Cases: This case series summarises the clinical courses of 13 patients diagnosed with uterine PEComas of uncertain malignant potential, including clinical and pathological data as well as their outcomes. We identified one case at our hospital, and data for the other 12 cases were extracted from the PubMed database. The 13 patients were aged 9–75 years, with tumour sizes ranging from 1 to 21 cm, and follow-up times ranging from 2 to 71 months. The most common signs and symptoms included abnormal uterine bleeding (AUB) and abdominal pain. Most of the patients (11/13) were managed surgically without any chemotherapy or radiation therapy. Except for the patients who were lost to follow-up, 11 patients were free of any recurrence or metastasis at their last follow-up. Patients with group A tumours (abundant HMB45 expression) had a longer disease-free survival than those with group B tumours.

Conclusions: Surgery alone may be appropriate for uterine PEComas of uncertain malignant potential. Surgical treatment plans should consider the patient’s age, fertility requirements, and personal preferences. Mass resection is a viable treatment option for fertility preservation in reproductive-age patients.

Introduction

Perivascular epithelioid cell tumours (PEComas) are very rare mesenchymal tumours characterised by the expression of both melanocytic and myogenic markers (1).

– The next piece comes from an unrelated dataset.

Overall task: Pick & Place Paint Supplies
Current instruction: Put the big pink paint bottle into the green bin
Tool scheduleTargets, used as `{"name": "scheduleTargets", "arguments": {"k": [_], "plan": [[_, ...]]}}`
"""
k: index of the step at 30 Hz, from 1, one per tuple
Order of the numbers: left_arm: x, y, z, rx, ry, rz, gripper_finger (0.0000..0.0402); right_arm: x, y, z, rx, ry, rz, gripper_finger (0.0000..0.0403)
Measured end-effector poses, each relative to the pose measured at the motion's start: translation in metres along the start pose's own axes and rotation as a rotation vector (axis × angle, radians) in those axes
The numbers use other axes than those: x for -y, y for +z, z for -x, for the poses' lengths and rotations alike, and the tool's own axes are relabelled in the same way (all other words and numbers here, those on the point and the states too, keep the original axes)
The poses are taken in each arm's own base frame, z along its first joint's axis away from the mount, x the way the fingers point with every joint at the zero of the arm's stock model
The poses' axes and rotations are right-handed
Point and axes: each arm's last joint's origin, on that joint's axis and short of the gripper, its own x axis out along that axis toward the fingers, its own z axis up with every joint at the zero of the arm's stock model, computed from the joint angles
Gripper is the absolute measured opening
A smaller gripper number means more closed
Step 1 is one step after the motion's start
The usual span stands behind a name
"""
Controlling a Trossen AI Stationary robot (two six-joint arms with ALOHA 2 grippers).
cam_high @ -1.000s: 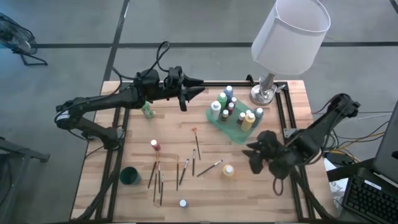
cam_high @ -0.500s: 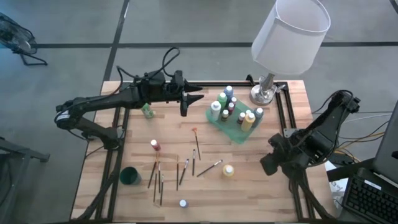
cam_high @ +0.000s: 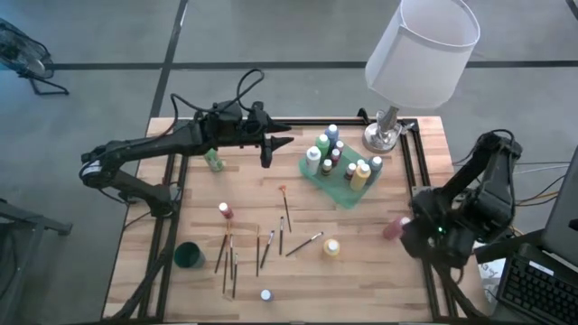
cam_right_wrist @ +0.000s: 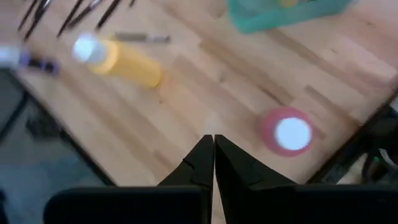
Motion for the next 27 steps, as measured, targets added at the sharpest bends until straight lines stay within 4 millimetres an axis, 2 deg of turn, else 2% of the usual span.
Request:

The World Health Organisation (WHO) previously defined PEComas as mesenchymal tumours composed of histologically and immunohistochemically distinctive perivascular epithelioid cells (2). PEComas are known to occur at various anatomical locations, including the lung, kidney, bladder, and prostate. Nearly a quarter of PEComas occur in the female genital tract (3), and uterine PEComas were described initially by Bonetti (4).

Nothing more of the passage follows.